» WHAT IS NEEDED
When a line of the listing below has the string "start" in it, copy that line.

» GIVEN INFORMATION
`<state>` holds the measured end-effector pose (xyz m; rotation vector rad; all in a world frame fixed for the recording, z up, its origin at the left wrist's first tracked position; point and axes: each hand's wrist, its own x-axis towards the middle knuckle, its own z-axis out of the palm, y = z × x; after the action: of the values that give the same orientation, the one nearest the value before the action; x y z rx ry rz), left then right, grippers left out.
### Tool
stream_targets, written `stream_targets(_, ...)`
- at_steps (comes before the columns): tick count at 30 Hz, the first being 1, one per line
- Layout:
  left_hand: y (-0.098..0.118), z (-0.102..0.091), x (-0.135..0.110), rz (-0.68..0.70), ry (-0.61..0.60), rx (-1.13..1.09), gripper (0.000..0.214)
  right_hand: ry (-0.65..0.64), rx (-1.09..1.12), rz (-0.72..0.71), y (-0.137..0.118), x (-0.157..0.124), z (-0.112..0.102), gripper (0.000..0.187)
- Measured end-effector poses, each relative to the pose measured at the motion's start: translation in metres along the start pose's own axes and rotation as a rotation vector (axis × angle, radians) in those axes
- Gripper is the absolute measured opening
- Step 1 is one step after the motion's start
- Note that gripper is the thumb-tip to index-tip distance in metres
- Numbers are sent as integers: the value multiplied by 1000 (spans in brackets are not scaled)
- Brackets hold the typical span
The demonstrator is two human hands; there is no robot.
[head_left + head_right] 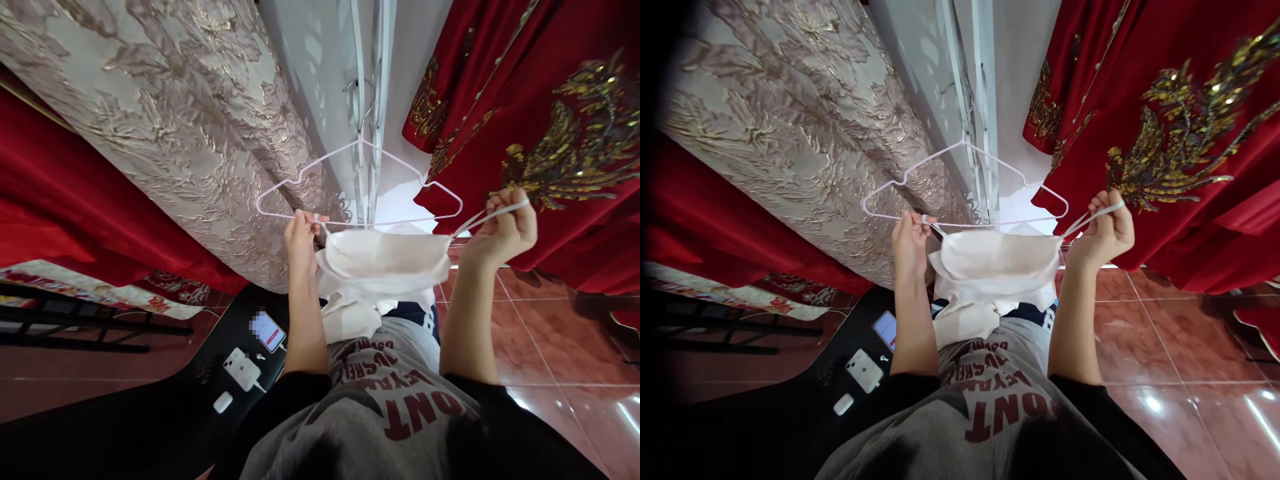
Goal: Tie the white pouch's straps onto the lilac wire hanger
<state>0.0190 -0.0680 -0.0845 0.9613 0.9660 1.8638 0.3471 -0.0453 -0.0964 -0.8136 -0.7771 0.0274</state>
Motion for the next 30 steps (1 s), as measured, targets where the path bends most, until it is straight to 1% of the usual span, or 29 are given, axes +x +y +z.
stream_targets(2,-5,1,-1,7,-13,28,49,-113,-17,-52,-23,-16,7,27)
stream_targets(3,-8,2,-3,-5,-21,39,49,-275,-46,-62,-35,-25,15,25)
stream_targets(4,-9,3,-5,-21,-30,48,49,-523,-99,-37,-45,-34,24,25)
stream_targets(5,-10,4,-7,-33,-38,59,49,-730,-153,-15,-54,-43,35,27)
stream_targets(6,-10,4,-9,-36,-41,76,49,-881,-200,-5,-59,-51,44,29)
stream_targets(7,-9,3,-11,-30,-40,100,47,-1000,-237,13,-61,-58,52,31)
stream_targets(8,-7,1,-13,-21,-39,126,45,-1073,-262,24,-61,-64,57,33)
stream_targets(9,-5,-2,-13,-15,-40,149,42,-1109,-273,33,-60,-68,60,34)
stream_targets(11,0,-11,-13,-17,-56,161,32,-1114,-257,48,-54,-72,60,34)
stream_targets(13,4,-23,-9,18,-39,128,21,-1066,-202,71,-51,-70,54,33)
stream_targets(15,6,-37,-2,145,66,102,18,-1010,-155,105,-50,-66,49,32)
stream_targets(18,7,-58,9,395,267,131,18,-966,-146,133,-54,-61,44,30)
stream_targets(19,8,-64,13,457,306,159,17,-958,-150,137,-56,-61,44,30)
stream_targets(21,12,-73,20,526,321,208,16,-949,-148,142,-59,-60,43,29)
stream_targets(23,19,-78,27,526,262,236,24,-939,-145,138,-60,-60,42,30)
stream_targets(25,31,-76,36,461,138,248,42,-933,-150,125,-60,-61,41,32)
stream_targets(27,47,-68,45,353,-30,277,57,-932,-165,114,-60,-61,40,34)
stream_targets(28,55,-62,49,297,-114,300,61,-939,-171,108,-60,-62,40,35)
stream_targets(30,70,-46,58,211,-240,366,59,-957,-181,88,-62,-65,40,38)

» YOUR SOLUTION
- Measured end-effector poses, each relative to the pose measured at the motion's start: translation in metres along the start pose's own axes and rotation as a rotation vector (axis × angle, radians) in those axes
- Step 1 is one step after the motion's start

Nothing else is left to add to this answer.